ENTRIES PROVIDED
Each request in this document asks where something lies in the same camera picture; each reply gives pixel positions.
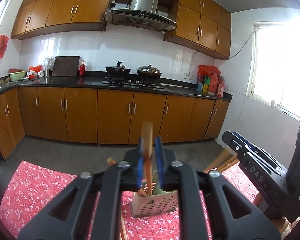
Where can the brown kitchen cabinets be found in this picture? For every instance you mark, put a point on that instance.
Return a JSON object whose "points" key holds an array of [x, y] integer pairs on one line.
{"points": [[202, 25], [104, 116]]}

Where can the bright window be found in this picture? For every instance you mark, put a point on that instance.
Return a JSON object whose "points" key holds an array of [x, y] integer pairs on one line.
{"points": [[275, 67]]}

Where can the black kitchen countertop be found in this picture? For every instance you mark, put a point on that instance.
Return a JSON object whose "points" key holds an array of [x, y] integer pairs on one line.
{"points": [[98, 80]]}

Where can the perforated metal utensil holder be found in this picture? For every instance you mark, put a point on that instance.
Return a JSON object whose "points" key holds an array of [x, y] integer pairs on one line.
{"points": [[150, 199]]}

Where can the brown upper kitchen cabinets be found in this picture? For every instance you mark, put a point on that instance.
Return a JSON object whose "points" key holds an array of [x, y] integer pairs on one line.
{"points": [[202, 25]]}

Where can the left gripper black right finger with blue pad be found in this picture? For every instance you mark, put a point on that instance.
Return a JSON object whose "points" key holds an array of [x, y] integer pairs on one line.
{"points": [[210, 207]]}

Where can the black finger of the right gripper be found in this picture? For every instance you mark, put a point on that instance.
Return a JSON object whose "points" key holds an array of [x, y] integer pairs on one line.
{"points": [[264, 171]]}

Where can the black wok with lid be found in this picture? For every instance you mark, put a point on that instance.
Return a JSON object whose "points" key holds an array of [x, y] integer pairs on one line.
{"points": [[148, 72]]}

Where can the gas stove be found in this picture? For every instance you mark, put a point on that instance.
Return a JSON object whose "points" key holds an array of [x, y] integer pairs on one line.
{"points": [[154, 85]]}

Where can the black wok left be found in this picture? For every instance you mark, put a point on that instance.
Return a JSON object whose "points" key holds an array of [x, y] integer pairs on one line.
{"points": [[118, 72]]}

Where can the red plastic bag on counter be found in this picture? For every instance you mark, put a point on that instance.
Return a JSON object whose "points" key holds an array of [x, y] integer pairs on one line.
{"points": [[210, 81]]}

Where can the brown lower kitchen cabinets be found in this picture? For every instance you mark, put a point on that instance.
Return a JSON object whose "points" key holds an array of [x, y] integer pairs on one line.
{"points": [[104, 116]]}

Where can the green basin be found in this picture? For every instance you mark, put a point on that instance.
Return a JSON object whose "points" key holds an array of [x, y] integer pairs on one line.
{"points": [[16, 74]]}

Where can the dark wooden cutting board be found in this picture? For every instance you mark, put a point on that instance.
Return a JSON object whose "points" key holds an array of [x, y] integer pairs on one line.
{"points": [[66, 66]]}

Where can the red bag hanging on wall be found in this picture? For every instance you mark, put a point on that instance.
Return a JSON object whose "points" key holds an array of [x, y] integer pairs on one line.
{"points": [[3, 45]]}

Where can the steel range hood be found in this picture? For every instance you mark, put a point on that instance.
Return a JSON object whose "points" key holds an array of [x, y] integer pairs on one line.
{"points": [[156, 15]]}

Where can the red bottle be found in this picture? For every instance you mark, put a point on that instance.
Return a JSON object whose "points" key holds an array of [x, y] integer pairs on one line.
{"points": [[82, 68]]}

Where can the red white bag on counter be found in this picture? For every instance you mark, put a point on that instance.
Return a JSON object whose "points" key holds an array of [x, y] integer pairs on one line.
{"points": [[35, 72]]}

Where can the pink floral tablecloth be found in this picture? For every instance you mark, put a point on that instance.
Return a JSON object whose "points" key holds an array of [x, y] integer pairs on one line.
{"points": [[32, 187]]}

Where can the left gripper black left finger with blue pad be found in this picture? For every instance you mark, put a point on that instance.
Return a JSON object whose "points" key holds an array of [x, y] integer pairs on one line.
{"points": [[89, 207]]}

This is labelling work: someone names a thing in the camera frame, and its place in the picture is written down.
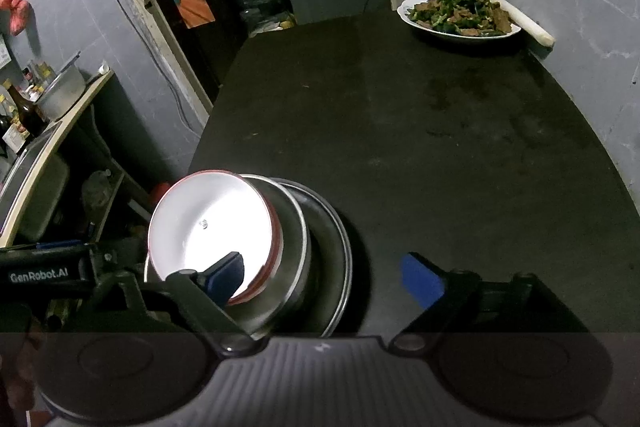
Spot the steel bowl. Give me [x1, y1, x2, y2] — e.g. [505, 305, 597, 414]
[144, 173, 310, 338]

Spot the white bowl red rim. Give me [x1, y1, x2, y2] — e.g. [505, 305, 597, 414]
[148, 170, 283, 306]

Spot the large steel plate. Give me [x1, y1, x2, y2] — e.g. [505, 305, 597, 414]
[272, 178, 354, 338]

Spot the kitchen counter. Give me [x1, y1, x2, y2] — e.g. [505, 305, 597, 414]
[1, 70, 114, 247]

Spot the person's left hand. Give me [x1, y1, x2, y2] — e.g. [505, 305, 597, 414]
[1, 325, 46, 413]

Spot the dark sauce bottle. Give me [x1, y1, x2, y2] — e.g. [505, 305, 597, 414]
[2, 79, 47, 136]

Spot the steel pot on counter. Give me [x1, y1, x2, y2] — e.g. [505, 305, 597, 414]
[37, 51, 87, 121]

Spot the white leek stalk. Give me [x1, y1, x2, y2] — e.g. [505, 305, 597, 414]
[490, 0, 555, 49]

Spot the red hanging bag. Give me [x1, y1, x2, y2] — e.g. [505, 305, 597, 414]
[1, 0, 32, 36]

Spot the white plate of stir-fry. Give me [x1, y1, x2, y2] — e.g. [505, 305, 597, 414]
[396, 0, 520, 40]

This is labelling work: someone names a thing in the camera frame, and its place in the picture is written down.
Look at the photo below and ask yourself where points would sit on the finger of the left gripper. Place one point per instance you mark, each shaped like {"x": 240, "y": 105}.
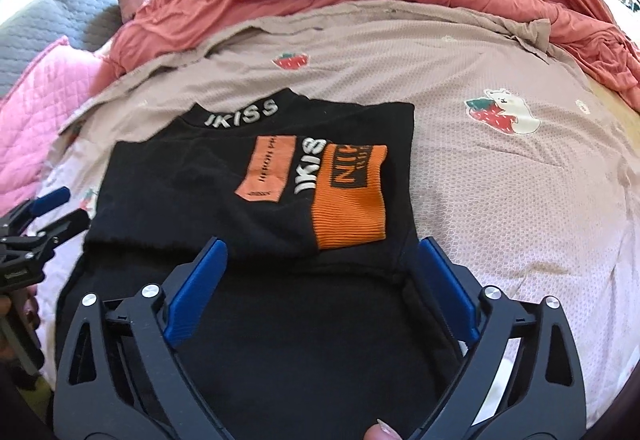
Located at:
{"x": 19, "y": 218}
{"x": 56, "y": 233}

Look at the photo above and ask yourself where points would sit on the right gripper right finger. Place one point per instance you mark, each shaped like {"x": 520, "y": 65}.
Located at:
{"x": 521, "y": 376}

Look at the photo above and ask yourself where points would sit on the beige strawberry print sheet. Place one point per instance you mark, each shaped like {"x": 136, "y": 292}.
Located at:
{"x": 518, "y": 169}

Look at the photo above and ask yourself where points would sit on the right hand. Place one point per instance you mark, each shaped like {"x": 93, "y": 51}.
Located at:
{"x": 381, "y": 431}

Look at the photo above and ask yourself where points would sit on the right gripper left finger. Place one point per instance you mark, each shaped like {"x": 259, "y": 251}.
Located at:
{"x": 119, "y": 375}

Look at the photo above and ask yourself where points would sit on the grey quilted pillow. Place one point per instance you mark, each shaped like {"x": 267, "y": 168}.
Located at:
{"x": 87, "y": 24}

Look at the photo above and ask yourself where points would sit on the pink quilted blanket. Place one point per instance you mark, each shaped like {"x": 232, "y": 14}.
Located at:
{"x": 53, "y": 85}

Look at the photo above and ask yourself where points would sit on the black orange sweater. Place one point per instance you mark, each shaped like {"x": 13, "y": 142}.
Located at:
{"x": 316, "y": 330}

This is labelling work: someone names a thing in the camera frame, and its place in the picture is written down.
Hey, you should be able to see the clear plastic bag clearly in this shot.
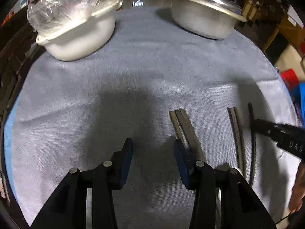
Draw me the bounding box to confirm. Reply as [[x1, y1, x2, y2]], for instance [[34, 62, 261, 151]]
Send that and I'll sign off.
[[27, 0, 104, 37]]

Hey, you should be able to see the carved dark wood sideboard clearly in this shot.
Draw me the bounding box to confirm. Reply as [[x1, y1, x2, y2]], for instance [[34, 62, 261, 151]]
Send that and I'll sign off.
[[1, 9, 46, 116]]

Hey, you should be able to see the white ceramic pot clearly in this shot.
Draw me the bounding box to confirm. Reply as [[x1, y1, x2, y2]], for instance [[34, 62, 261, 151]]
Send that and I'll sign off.
[[36, 0, 123, 61]]

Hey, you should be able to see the grey table cloth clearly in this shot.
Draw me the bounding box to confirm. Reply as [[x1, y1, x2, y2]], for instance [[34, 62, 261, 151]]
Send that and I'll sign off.
[[6, 7, 299, 228]]

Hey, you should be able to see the red plastic stool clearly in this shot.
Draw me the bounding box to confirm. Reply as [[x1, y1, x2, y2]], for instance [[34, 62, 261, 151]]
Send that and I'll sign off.
[[280, 69, 299, 90]]

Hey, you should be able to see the person's right hand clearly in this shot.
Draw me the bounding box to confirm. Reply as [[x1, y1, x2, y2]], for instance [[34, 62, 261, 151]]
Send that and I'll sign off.
[[288, 161, 305, 214]]

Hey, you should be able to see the dark chopstick three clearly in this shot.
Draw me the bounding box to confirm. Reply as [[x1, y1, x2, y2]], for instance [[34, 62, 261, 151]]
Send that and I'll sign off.
[[179, 109, 206, 162]]

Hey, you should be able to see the dark chopstick two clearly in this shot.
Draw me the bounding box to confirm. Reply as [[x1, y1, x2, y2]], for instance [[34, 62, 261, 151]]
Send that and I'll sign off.
[[175, 110, 195, 154]]

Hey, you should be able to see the aluminium pot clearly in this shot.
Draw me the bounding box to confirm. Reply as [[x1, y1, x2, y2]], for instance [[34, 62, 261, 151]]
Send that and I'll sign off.
[[171, 2, 237, 40]]

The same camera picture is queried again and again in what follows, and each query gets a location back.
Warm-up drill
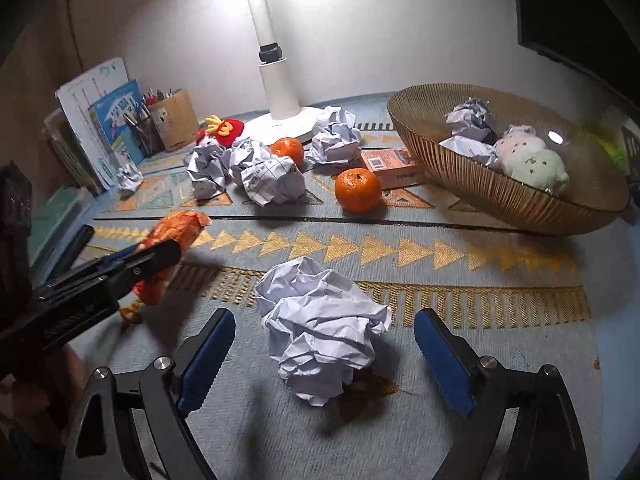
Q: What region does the orange snack packet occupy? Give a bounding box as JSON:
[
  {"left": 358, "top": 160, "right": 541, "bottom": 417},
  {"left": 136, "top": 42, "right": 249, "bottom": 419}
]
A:
[{"left": 119, "top": 210, "right": 210, "bottom": 325}]

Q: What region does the white desk lamp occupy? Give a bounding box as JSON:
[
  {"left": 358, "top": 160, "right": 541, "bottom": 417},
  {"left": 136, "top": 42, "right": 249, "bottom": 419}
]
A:
[{"left": 245, "top": 0, "right": 321, "bottom": 145}]

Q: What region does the black mesh pen holder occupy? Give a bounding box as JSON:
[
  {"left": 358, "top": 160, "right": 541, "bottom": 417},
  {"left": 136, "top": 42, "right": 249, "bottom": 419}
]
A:
[{"left": 124, "top": 112, "right": 164, "bottom": 158}]

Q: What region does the grid paper ball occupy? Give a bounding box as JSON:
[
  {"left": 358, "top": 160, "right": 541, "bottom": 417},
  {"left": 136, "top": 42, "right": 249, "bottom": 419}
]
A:
[{"left": 229, "top": 138, "right": 306, "bottom": 207}]

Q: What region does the pink small carton box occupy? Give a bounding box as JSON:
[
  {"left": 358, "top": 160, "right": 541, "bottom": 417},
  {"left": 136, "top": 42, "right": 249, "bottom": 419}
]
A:
[{"left": 360, "top": 148, "right": 426, "bottom": 191}]

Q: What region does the black monitor screen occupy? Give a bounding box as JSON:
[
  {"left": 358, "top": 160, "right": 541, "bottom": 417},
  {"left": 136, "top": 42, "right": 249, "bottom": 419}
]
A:
[{"left": 515, "top": 0, "right": 639, "bottom": 107}]

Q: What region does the white paper ball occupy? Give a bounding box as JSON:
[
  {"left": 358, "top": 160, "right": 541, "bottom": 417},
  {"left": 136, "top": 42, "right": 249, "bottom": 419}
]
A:
[{"left": 255, "top": 256, "right": 393, "bottom": 408}]

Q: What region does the blue study book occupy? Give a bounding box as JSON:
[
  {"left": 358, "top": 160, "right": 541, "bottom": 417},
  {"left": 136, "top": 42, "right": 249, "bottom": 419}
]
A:
[{"left": 89, "top": 80, "right": 144, "bottom": 166}]

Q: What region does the patterned blue woven mat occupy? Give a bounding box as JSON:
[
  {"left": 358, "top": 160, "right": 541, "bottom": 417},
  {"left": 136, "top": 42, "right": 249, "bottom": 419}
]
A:
[{"left": 60, "top": 91, "right": 606, "bottom": 480}]

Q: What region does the Hello Kitty plush toy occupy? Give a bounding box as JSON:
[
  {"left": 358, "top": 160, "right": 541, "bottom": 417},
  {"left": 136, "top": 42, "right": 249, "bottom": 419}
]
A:
[{"left": 195, "top": 115, "right": 245, "bottom": 148}]

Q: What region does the far left paper ball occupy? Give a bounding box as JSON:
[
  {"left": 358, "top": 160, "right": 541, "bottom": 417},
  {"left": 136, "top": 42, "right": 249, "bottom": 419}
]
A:
[{"left": 116, "top": 162, "right": 143, "bottom": 196}]

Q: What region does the green yellow package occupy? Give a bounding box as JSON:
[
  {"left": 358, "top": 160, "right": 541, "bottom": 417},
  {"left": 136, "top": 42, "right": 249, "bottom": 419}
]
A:
[{"left": 582, "top": 122, "right": 628, "bottom": 171}]

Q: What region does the crumpled paper ball centre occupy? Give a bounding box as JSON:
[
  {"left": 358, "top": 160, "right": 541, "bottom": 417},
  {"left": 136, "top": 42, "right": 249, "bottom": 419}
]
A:
[{"left": 183, "top": 136, "right": 231, "bottom": 200}]

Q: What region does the three-ball dango plush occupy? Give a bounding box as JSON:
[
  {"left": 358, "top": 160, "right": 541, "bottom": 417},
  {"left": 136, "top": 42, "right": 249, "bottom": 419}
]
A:
[{"left": 494, "top": 125, "right": 570, "bottom": 196}]

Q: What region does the bamboo pen holder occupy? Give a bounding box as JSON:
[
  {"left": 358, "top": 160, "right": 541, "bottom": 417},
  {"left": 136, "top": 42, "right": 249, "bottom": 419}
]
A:
[{"left": 149, "top": 89, "right": 200, "bottom": 152}]

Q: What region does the crumpled paper ball near lamp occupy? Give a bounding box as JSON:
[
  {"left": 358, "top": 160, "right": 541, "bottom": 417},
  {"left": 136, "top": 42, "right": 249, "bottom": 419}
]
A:
[{"left": 307, "top": 106, "right": 362, "bottom": 166}]

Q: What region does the orange tangerine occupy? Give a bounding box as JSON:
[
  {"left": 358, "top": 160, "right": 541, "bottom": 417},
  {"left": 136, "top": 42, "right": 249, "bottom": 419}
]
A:
[
  {"left": 334, "top": 168, "right": 382, "bottom": 214},
  {"left": 269, "top": 138, "right": 305, "bottom": 169}
]

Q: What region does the small paper ball in bowl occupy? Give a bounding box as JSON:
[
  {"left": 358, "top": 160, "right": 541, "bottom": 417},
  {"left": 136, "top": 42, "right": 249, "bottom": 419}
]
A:
[{"left": 439, "top": 136, "right": 500, "bottom": 171}]

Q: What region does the stack of books left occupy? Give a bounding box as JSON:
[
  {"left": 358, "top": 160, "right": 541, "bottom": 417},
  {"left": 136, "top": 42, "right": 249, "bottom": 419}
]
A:
[{"left": 28, "top": 108, "right": 102, "bottom": 284}]

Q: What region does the paper ball front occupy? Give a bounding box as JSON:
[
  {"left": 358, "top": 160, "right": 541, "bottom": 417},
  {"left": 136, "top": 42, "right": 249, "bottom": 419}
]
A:
[{"left": 445, "top": 98, "right": 498, "bottom": 144}]

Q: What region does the amber ribbed glass bowl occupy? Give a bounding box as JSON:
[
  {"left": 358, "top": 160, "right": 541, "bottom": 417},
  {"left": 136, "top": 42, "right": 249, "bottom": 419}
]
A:
[{"left": 387, "top": 84, "right": 630, "bottom": 236}]

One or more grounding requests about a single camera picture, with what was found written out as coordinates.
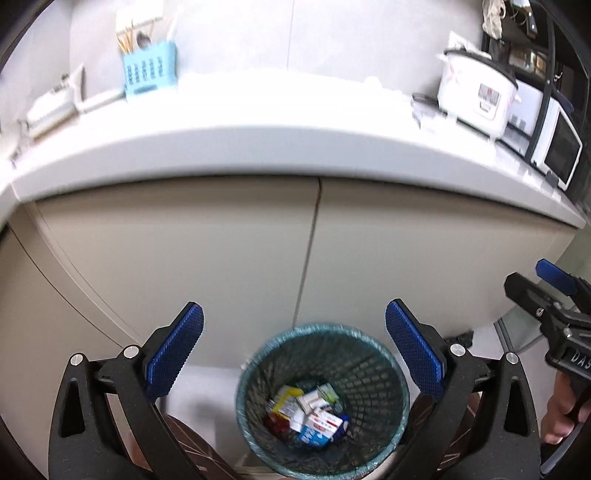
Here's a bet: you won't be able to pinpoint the green mesh trash bin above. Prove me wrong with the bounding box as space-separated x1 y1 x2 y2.
235 324 410 479

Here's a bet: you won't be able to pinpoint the blue white carton trash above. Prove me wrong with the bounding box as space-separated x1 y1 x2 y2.
297 410 349 449

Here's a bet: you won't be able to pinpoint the yellow packet trash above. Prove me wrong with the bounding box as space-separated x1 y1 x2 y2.
270 385 304 418

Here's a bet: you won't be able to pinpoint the black metal kitchen rack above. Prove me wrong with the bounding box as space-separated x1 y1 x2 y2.
482 0 591 153

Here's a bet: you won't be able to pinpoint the person's right hand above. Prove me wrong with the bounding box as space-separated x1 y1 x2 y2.
540 371 590 445

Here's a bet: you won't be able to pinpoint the right cabinet door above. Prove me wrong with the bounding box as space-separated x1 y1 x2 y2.
297 180 577 340

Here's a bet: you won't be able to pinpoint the cabinet door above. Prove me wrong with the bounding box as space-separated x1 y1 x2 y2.
297 180 577 340
37 177 318 368

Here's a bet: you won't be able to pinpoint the white microwave oven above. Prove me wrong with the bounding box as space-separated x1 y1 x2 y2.
502 80 583 191

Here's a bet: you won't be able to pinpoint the left cabinet door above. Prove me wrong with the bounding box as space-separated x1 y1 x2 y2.
37 177 318 368

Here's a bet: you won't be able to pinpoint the white rice cooker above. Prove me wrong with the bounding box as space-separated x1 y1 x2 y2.
436 49 521 140

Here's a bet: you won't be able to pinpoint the white ceramic bowl stack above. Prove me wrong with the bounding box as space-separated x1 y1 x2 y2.
25 64 84 140

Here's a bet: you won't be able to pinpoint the blue utensil holder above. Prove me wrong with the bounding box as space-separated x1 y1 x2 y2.
123 41 177 97

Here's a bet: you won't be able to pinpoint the metal spoon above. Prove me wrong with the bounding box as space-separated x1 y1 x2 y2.
136 32 151 49

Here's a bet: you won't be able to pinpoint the wooden chopsticks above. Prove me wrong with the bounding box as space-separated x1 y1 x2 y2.
115 17 162 55

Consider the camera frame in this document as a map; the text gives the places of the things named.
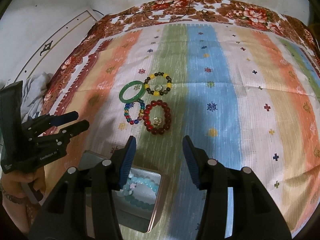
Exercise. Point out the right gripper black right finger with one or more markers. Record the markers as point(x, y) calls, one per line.
point(255, 214)

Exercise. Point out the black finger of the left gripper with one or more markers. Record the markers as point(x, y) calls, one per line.
point(62, 118)
point(75, 127)

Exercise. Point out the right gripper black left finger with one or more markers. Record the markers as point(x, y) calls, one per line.
point(63, 214)

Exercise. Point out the silver metal tin box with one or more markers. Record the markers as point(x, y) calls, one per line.
point(140, 202)

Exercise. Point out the green jade bangle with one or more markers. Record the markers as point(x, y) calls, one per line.
point(132, 91)

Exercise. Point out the person's left hand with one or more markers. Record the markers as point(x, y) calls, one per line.
point(12, 182)

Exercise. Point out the light grey crumpled cloth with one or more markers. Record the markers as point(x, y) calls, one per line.
point(33, 93)

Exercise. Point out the white headboard panel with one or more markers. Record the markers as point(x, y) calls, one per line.
point(48, 53)

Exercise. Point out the striped colourful bed sheet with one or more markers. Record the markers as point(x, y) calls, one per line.
point(247, 97)

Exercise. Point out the brown floral blanket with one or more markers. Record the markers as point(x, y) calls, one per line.
point(166, 11)

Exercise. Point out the black camera box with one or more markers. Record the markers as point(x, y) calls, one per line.
point(11, 126)

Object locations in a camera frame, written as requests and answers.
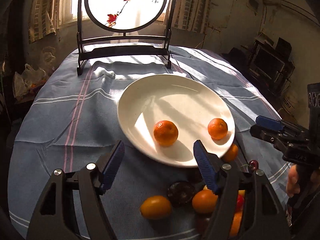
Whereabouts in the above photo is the small orange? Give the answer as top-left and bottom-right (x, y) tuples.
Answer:
(221, 144), (239, 163)

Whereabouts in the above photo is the dark red cherry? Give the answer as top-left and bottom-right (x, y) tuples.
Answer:
(241, 160), (259, 173)

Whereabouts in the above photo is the small orange mandarin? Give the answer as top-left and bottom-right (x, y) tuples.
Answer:
(207, 118), (228, 140)

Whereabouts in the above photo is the wrinkled dark passion fruit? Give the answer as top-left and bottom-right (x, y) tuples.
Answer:
(167, 180), (196, 205)

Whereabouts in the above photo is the red plum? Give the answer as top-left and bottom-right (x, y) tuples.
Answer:
(235, 194), (244, 212)

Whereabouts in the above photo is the large orange mandarin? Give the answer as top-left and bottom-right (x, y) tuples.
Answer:
(153, 120), (178, 147)

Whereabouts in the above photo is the medium orange mandarin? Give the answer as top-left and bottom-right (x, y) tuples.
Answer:
(229, 211), (242, 238)

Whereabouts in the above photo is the yellow orange citrus fruit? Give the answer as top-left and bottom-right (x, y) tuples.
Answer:
(140, 196), (172, 220)

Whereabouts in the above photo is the person's right hand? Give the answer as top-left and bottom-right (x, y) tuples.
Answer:
(286, 165), (300, 198)

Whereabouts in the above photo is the blue striped tablecloth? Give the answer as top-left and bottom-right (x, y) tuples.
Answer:
(8, 47), (290, 239)

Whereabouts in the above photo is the white oval plate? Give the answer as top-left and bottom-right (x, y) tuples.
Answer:
(117, 74), (235, 168)

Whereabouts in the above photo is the checkered curtain right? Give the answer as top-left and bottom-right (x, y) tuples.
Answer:
(172, 0), (211, 34)

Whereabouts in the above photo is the checkered curtain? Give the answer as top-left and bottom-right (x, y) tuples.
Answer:
(172, 0), (211, 34)
(28, 0), (75, 43)

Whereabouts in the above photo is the round painted screen stand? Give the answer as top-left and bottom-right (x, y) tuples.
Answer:
(76, 0), (176, 75)

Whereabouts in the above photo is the checkered curtain left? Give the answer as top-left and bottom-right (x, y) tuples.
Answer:
(28, 0), (75, 43)

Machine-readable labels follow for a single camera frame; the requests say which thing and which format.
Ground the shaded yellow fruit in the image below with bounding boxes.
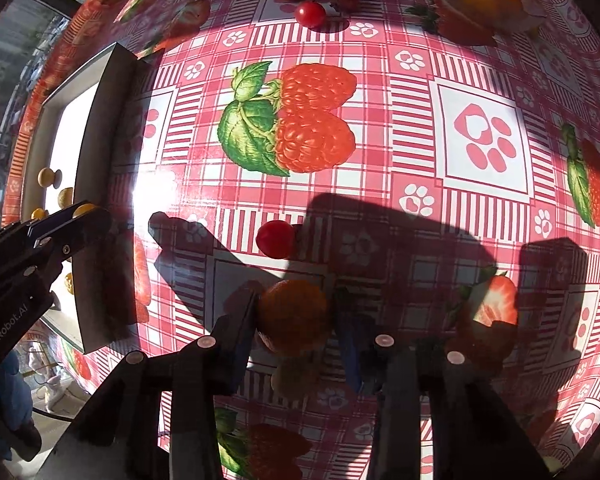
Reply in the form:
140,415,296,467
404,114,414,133
271,356,320,401

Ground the white rectangular tray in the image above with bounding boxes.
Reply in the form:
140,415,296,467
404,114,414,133
21,44,137,353

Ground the red checkered fruit tablecloth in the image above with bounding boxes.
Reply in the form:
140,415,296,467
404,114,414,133
0,0,600,480

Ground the red cherry tomato far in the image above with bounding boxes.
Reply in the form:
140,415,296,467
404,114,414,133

BRIEF
No pictures belong in the answer, only the lines from the top of the listing through the line containing "Where can the bright", repeated word for word.

EXPECTED OUTPUT
Each request in this document asks where something lies in the same camera picture; each reply gives pixel positions.
Where can the brown kitchen cabinets be found in this picture? For every instance you mark, put a point on that instance.
Return a JSON object whose "points" key holds an array of [x, y] integer pairs on one line.
{"points": [[202, 25], [104, 116]]}

Where can the bright window be found in this picture? For every instance you mark, put a point on that instance.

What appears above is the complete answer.